• **What you have to do**:
Repeat each line of the data exactly as written.

• **Source material**:
=== Begin Enclosure ===

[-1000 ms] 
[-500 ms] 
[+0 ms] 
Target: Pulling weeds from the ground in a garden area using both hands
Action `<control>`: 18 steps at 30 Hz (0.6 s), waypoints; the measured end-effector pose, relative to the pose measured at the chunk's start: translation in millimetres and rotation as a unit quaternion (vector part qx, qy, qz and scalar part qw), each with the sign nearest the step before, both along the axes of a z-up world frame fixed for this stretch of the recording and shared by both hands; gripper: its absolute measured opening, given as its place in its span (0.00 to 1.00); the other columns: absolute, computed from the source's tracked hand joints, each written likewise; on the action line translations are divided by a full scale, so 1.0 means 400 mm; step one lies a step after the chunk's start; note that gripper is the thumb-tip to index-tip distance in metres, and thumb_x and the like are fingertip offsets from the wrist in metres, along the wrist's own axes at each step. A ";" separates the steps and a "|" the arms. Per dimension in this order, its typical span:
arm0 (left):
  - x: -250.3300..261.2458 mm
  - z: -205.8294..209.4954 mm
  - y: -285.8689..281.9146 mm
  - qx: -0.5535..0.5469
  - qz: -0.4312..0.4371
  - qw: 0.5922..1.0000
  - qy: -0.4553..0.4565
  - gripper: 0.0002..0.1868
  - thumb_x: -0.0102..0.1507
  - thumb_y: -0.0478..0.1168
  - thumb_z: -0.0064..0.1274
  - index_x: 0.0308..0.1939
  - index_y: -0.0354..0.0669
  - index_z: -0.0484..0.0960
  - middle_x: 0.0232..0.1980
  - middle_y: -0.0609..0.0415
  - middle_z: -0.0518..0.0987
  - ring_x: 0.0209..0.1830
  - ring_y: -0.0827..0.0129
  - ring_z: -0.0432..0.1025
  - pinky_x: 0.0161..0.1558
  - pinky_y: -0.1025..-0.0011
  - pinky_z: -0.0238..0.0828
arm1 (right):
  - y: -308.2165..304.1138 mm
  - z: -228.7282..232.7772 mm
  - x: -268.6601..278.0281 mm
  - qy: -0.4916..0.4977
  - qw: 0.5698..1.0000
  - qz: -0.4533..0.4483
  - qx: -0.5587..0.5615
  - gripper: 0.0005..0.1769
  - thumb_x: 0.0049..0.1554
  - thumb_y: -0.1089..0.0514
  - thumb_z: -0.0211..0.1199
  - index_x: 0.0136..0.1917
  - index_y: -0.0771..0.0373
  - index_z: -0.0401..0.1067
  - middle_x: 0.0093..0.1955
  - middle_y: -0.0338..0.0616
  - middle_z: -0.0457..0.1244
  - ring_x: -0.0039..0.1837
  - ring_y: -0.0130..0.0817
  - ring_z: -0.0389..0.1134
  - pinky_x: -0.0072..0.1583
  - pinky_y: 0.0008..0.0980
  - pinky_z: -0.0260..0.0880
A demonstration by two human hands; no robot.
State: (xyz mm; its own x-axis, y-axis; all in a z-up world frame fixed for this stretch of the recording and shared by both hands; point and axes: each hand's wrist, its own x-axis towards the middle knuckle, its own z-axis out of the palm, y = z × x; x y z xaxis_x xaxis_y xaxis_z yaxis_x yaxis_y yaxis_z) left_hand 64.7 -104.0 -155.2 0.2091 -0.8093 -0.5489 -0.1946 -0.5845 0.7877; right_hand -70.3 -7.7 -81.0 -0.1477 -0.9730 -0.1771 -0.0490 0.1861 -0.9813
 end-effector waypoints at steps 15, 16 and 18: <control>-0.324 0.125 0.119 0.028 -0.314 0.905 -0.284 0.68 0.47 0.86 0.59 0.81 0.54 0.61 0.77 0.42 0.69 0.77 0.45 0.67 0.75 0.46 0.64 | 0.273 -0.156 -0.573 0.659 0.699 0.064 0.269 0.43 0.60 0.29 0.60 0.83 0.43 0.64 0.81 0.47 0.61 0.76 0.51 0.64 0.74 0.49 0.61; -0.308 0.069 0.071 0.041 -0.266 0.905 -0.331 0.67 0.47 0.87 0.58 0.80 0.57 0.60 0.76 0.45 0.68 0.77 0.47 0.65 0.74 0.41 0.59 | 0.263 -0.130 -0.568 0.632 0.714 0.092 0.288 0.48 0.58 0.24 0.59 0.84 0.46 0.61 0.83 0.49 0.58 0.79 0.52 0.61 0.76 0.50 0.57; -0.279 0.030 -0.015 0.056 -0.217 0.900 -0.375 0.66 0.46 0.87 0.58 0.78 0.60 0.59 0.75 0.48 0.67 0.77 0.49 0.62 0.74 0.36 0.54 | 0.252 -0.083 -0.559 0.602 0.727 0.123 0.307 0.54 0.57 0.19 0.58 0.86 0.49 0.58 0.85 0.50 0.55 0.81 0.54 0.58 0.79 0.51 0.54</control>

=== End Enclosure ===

• **Finished task**:
[-1000 ms] 
[-500 ms] 
[+0 ms] 
Target: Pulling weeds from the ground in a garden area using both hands
Action `<control>`: 18 steps at 30 Hz (0.6 s), waypoints; the measured end-effector pose, relative to the pose measured at the chunk's start: translation in millimetres and rotation as a unit quaternion (vector part qx, qy, qz and scalar part qw), each with the sign nearest the step before, both along the axes of a z-up world frame fixed for this stretch of the recording and shared by both hands; gripper: its absolute measured opening, given as its place in its span (0.00 to 1.00); the other columns: absolute, computed from the source's tracked hand joints, each written likewise; on the action line translations are divided by a full scale, so 1.0 means 400 mm; step one lies a step after the chunk's start; note that gripper is the thumb-tip to index-tip distance in metres, and thumb_x and the like are fingertip offsets from the wrist in metres, along the wrist's own axes at each step. A ";" separates the steps and a "|" the arms. Per dimension in this order, its typical span:
arm0 (left):
  - x: -250.3300..261.2458 mm
  - z: -205.8294..209.4954 mm
  - y: -285.8689..281.9146 mm
  - qx: -0.5535..0.5469
  - qz: -0.4312..0.4371
  - qw: 0.5922..1.0000
  - qy: -0.4553..0.4565
  - gripper: 0.0002..0.1868
  - thumb_x: -0.0102..0.1507
  - thumb_y: -0.0478..0.1168
  - thumb_z: -0.0064..0.1274
  - index_x: 0.0308..0.1939
  - index_y: -0.0354..0.0669
  - index_z: -0.0484..0.0960
  - middle_x: 0.0232..0.1980
  - middle_y: -0.0609..0.0415
  - middle_z: -0.0518..0.0987
  - ring_x: 0.0209..0.1830
  - ring_y: -0.0827..0.0129
  - ring_z: -0.0432..0.1025
  - pinky_x: 0.0161..0.1558
  - pinky_y: -0.1025..-0.0011
  - pinky_z: -0.0238..0.0828
arm1 (right):
  - y: -308.2165..304.1138 mm
  - z: -228.7282..232.7772 mm
  - x: -268.6601..278.0281 mm
  - qy: -0.4916..0.4977
  - qw: 0.5698..1.0000
  - qz: -0.4533..0.4483
  - qx: -0.5587..0.5615
  - gripper: 0.0005..0.1769
  - thumb_x: 0.0049..0.1554
  - thumb_y: -0.1089..0.0514
  - thumb_z: -0.0211..0.1199
  - index_x: 0.0136..0.1917
  - index_y: -0.0771..0.0373
  - index_z: -0.0401..0.1067
  - middle_x: 0.0093..0.1955
  - middle_y: -0.0338..0.0616
  - middle_z: -0.0457..0.1244
  - ring_x: -0.0039..0.1837
  - ring_y: -0.0130..0.0817
  - ring_z: -0.0389..0.1134
  - pinky_x: -0.0072..0.1583
  - pinky_y: 0.0008..0.0980
  - pinky_z: -0.0260..0.0880
A demonstration by two human hands; no robot.
State: (xyz mm; its own x-axis, y-axis; all in a z-up world frame fixed for this stretch of the recording and shared by both hands; point and axes: each hand's wrist, its own x-axis towards the middle knuckle, its own z-axis out of the palm, y = z × x; x y z xaxis_x xaxis_y xaxis_z yaxis_x yaxis_y yaxis_z) left_hand 64.7 -104.0 -155.2 0.2091 -0.8093 -0.5489 -0.1946 -0.5845 0.7877; right_hand -70.3 -7.7 -81.0 -0.1477 -0.9730 -0.1771 -0.0490 0.1861 -0.9813
 end-effector waypoints at steps 15, 16 and 18: <control>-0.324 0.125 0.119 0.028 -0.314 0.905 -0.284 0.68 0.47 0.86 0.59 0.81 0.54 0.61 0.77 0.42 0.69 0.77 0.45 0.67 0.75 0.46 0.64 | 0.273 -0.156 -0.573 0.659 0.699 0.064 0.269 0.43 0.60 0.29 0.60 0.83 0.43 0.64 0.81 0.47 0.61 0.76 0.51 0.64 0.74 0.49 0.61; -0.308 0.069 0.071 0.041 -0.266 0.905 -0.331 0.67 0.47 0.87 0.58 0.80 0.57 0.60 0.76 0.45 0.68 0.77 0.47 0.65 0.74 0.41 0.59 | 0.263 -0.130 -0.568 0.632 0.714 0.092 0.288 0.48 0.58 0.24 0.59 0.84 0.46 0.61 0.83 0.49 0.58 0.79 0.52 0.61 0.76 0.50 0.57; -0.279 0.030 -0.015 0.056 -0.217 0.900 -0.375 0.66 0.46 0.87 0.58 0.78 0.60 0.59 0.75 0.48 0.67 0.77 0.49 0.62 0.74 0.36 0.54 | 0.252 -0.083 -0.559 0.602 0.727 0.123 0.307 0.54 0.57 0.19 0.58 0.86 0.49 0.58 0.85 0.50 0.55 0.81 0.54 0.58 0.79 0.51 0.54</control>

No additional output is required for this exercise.